Nothing but the lines below between the line holding "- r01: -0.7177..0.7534" and the line holding "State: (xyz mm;", inclusive, should appear in the answer, each set down exactly.
*** Opening of Exercise inputs ***
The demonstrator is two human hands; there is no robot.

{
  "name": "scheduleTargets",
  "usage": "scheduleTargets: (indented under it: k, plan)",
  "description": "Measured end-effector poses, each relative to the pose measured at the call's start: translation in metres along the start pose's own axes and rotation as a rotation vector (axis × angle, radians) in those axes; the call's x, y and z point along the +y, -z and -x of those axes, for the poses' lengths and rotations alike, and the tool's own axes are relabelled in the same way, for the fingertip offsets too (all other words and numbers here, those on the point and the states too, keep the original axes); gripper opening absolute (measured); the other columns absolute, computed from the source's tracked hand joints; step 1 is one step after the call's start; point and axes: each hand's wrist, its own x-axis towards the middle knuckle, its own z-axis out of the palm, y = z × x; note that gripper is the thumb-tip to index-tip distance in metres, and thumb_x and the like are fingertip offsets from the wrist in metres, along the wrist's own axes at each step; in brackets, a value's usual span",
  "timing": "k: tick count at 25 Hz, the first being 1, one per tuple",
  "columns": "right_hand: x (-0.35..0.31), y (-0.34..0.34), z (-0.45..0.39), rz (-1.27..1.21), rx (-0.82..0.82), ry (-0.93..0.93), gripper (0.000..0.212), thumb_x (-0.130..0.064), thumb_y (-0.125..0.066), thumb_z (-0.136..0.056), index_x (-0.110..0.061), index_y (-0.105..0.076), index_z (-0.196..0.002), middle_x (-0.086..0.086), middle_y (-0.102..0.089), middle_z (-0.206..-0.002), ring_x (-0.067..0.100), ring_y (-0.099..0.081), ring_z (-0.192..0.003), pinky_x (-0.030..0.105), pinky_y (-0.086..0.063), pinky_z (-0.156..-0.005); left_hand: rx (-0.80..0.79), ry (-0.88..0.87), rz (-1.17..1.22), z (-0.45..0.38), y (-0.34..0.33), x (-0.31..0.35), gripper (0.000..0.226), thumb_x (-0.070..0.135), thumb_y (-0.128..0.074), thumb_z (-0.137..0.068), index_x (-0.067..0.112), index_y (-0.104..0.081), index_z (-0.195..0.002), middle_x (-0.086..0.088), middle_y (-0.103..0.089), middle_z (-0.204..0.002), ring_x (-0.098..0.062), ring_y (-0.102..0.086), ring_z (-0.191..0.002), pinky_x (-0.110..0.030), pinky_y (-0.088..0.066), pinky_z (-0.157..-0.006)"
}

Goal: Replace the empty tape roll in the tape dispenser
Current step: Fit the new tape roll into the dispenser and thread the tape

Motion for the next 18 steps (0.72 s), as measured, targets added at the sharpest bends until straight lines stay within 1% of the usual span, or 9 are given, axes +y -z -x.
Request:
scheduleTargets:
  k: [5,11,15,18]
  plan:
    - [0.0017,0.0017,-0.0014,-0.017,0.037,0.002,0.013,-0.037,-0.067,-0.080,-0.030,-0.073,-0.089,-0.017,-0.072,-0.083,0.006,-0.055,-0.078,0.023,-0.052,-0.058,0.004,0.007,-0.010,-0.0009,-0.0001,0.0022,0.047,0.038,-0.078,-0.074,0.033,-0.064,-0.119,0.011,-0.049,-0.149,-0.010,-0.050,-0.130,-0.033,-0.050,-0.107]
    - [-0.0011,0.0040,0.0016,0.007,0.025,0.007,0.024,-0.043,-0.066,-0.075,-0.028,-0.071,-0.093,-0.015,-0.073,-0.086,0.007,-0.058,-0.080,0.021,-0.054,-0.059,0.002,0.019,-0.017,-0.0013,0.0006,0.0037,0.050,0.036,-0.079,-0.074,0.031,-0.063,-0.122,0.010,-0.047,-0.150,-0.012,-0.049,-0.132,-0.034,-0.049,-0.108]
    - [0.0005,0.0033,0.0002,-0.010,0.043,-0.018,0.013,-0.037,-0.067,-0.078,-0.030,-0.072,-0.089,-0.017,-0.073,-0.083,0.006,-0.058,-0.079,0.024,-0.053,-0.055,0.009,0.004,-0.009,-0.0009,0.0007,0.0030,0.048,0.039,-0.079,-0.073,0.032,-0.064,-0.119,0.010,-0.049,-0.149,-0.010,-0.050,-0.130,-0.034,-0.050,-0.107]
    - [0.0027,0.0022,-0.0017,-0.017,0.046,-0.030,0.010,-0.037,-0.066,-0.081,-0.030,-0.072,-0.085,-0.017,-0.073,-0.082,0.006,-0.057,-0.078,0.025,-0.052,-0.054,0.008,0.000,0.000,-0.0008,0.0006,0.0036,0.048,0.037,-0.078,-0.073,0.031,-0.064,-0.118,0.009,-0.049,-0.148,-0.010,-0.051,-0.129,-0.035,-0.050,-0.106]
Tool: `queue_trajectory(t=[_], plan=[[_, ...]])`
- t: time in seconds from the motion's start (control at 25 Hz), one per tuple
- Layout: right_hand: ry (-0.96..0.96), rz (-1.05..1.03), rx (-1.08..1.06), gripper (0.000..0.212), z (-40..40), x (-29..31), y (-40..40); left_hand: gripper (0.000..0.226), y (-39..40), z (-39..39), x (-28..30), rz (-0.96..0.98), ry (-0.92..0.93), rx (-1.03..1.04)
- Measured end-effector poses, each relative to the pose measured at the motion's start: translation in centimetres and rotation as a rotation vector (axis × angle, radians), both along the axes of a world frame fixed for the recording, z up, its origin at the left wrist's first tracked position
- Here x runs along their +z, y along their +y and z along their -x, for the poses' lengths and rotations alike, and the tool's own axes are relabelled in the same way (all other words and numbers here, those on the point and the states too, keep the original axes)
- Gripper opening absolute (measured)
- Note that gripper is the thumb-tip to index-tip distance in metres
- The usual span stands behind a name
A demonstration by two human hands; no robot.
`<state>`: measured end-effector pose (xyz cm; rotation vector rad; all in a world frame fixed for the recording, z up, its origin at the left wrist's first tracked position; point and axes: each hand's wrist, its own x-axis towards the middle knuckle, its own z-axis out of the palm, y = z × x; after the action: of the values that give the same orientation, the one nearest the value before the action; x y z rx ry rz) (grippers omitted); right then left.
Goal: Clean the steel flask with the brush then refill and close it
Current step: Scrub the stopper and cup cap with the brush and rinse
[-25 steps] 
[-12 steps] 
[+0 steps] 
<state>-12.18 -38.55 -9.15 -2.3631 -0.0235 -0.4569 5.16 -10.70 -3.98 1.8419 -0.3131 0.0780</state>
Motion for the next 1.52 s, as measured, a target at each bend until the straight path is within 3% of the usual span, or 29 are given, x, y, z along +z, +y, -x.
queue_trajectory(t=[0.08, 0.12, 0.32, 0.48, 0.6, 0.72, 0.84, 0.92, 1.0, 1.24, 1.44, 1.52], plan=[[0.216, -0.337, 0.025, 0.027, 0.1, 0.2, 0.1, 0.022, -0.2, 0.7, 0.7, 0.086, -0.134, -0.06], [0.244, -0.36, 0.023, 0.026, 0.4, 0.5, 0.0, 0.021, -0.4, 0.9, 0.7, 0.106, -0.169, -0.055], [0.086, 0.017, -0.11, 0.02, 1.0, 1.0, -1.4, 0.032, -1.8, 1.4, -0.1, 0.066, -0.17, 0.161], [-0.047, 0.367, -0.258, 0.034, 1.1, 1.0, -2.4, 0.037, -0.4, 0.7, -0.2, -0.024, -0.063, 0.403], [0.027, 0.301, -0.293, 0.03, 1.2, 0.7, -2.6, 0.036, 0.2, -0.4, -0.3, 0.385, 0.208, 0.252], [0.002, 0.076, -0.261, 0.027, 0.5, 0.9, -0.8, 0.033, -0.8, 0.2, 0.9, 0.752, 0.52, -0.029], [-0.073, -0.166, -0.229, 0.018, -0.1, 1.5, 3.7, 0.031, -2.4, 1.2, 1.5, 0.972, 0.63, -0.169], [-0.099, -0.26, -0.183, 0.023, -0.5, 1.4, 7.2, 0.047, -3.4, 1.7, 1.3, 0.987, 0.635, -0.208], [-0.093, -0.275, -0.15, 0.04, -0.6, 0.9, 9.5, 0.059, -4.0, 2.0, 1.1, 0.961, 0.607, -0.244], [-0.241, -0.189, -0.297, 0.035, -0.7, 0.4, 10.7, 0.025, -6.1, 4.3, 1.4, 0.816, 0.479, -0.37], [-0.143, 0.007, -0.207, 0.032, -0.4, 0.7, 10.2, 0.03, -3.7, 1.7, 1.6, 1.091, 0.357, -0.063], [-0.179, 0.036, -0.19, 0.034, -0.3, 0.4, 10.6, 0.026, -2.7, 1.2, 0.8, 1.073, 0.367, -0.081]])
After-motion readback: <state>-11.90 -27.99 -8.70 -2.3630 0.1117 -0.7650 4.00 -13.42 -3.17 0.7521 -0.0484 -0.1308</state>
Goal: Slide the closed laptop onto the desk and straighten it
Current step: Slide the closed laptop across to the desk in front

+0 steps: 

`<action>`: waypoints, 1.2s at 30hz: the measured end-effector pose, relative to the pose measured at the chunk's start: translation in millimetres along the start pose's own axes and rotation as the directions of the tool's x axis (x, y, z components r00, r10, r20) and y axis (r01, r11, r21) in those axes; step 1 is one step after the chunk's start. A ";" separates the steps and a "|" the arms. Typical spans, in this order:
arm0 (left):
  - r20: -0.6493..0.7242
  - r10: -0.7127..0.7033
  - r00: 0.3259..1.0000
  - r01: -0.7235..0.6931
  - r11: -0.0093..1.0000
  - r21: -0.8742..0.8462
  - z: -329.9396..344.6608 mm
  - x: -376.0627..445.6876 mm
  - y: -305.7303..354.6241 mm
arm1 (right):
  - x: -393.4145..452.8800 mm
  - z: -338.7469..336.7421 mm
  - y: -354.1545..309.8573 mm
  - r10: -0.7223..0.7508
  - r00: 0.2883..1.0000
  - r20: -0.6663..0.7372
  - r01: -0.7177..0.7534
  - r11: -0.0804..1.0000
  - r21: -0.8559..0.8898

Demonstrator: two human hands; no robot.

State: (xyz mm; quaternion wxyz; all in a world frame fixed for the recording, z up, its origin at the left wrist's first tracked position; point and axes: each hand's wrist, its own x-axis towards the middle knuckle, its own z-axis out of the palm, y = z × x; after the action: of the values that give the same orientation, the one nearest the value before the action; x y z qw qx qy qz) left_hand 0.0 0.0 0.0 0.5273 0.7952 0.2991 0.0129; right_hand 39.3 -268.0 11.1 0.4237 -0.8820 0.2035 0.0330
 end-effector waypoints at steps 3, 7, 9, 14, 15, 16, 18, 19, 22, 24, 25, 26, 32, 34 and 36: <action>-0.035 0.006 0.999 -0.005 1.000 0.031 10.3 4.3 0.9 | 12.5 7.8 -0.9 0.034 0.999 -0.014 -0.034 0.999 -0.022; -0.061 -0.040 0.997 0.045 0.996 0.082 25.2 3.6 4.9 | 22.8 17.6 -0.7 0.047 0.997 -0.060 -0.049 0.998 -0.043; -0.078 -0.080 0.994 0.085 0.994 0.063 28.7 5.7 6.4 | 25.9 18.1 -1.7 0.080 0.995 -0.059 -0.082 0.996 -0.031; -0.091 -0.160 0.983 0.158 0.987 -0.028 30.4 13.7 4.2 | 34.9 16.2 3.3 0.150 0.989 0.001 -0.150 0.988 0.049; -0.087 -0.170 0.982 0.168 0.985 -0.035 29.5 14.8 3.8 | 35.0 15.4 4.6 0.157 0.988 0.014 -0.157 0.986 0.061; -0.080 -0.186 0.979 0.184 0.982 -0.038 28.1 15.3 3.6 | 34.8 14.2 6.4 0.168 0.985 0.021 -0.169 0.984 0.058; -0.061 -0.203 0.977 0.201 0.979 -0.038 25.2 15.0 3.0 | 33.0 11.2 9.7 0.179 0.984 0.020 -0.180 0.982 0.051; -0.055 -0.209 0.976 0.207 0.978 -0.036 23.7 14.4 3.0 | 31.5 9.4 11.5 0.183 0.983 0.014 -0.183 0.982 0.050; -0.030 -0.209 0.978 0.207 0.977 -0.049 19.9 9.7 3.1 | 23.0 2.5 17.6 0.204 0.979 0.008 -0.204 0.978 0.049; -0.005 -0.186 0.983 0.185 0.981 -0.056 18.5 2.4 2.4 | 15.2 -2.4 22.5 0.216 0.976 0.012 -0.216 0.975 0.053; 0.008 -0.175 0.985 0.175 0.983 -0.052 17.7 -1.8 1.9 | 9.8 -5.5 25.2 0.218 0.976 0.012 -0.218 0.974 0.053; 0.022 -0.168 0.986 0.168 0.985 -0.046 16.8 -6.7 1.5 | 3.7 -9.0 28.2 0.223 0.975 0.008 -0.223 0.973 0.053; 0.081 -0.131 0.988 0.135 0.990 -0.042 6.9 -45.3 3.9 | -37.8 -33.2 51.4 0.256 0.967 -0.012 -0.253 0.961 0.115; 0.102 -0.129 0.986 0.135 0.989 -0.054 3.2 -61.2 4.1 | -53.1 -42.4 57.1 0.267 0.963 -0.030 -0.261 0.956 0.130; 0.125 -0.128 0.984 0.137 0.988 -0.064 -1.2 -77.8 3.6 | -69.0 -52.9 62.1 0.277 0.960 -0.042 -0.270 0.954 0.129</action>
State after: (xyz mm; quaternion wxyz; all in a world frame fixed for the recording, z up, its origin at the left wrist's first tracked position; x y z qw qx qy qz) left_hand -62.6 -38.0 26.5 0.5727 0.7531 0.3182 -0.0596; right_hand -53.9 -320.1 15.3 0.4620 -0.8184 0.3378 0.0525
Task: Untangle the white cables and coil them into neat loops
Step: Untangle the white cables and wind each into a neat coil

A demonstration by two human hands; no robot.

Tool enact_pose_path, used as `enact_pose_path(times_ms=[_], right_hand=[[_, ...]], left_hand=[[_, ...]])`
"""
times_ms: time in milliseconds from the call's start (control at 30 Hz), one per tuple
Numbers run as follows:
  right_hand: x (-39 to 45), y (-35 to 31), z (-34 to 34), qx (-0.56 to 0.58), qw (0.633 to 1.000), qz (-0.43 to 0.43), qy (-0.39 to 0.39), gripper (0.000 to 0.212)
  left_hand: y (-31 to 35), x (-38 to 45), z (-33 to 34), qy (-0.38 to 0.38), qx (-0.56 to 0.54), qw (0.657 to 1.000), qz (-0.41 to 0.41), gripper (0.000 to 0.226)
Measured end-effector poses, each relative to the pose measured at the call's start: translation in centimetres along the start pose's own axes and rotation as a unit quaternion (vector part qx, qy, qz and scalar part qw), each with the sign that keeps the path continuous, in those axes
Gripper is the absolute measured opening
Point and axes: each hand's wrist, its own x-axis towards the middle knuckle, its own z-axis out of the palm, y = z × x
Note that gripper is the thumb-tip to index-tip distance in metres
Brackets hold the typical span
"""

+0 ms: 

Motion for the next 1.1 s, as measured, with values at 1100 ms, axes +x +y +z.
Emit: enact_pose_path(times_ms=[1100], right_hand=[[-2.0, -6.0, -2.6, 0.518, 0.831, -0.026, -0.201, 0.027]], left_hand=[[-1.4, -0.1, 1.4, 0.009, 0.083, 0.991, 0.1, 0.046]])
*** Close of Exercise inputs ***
Reply:
  - r01: -0.7177..0.7534
  - r11: -0.0804..1.0000
  - r21: -0.8559..0.8898

Demonstrator: two human hands; no robot.

State: (xyz mm; quaternion wxyz; all in a world frame fixed for the recording, z up, its origin at the left wrist's first tracked position; point and axes: each hand's wrist, its own x-axis towards the middle knuckle, its own z-axis out of the palm, y = z × x; after the action: of the values that give the same orientation, the one nearest the value before the action; x y z qw qx qy qz) left_hand 0.0 0.0 0.0 0.5273 0.7952 0.2991 0.0129; right_hand 39.3 -268.0 11.1 0.4237 -0.8820 0.2035 0.0330

That completes the output for this exercise.